Der Geschäftsführer der Freiheitlichen Wirtschaft Kärnten wurde am Mittwoch vom Bezirksgericht Klagenfurt wegen Urkundenfälschung schuldig gesprochen. Er soll rund 20 Personen ohne deren Einverständnis als Kandidaten für die Wirtschaftskammerwahl nominiert haben.

Das Bezirksgericht Klagenfurt hat den Geschäftsführer der Freiheitlichen Wirtschaft (FW) Kärnten am Mittwoch zu einer Geldstrafe von 5.250 Euro verurteilt. Der Vorwurf lautete auf Urkundenfälschung. Das Urteil ist noch nicht rechtskräftig.

Der Angeklagte soll etwa 20 Personen ohne deren Wissen als Kandidaten für die Wirtschaftskammerwahl in Kärnten aufgestellt haben. Mehrere Betroffene hatten sich im März 2025 öffentlich zu Wort gemeldet und erklärt, dass sie die vorliegenden Einverständniserklärungen nicht unterschrieben hätten.

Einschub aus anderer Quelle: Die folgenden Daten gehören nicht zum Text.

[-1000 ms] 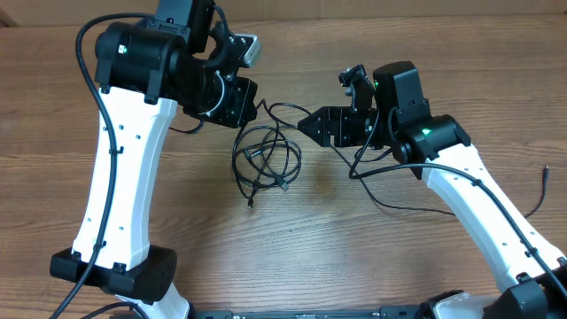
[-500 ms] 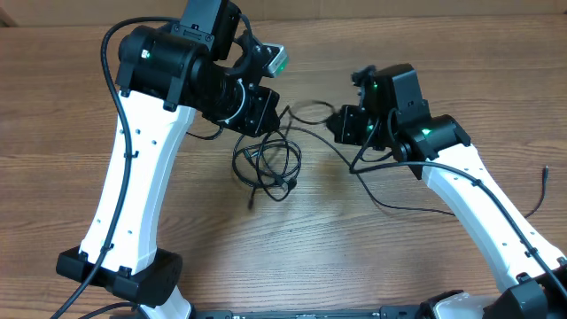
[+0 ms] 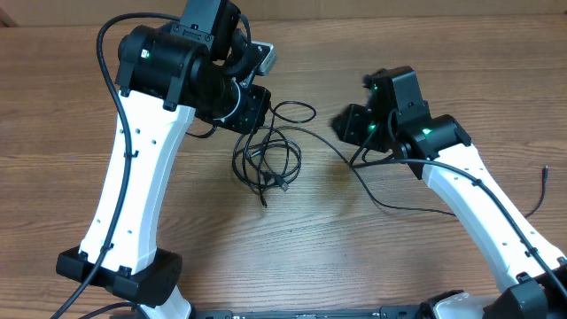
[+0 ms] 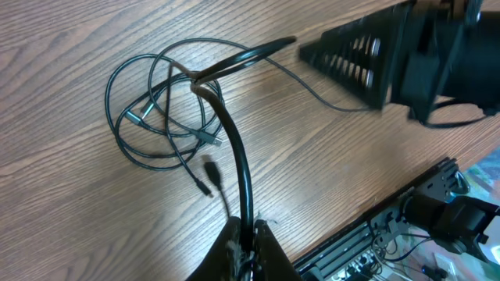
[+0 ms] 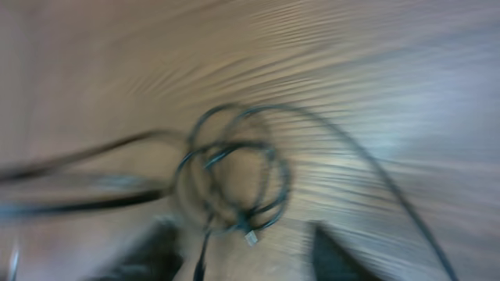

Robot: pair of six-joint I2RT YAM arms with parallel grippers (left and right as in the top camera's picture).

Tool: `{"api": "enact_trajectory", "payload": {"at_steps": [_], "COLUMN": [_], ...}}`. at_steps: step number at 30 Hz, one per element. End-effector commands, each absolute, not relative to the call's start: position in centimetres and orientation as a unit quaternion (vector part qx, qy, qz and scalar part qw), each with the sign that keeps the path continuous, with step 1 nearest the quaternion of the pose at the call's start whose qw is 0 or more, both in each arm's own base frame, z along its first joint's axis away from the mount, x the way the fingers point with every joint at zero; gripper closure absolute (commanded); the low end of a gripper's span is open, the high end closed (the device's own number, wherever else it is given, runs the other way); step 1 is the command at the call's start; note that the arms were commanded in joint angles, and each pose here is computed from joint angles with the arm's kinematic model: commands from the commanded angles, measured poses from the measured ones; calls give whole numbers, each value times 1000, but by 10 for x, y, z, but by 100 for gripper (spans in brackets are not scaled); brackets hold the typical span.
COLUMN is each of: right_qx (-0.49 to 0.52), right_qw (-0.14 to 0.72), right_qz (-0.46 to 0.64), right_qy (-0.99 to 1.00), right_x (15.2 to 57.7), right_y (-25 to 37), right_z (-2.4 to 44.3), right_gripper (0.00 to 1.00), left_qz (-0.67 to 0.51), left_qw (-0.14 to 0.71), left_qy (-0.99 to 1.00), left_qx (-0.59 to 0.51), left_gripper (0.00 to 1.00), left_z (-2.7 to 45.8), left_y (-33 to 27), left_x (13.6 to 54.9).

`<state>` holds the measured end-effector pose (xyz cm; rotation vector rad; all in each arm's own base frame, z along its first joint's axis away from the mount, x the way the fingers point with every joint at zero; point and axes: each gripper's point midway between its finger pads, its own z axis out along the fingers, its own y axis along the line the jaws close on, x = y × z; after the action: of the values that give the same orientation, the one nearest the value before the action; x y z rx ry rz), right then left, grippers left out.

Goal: Untangle cables

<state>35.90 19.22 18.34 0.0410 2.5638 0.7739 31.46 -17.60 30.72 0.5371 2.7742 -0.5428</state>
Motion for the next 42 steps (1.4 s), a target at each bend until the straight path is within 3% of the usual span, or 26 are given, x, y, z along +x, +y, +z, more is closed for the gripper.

Kopien von Unterstützungserklärungen angefertigt

Nach den Angaben der Betroffenen leitete die Staatsanwaltschaft Ermittlungen ein und stellte schließlich einen Strafantrag. Laut Anklage hatte der Geschäftsführer Kopien von Unterstützungserklärungen für die FW erstellt. Zum Teil soll er auch Vordrucke haben unterfertigen lassen.

Die Verteidigung argumentierte vor Gericht, dass durch die Handlungen kein Schaden entstanden sei. Ein Antrag auf Diversion wurde vom Gericht jedoch abgelehnt. Gegen eine außergerichtliche Erledigung sprach die hohe Anzahl von knapp 20 Taten.

Das Gericht verhängte eine Geldstrafe von 150 Tagessätzen zu je 35 Euro, was einer Gesamtsumme von 5.250 Euro entspricht.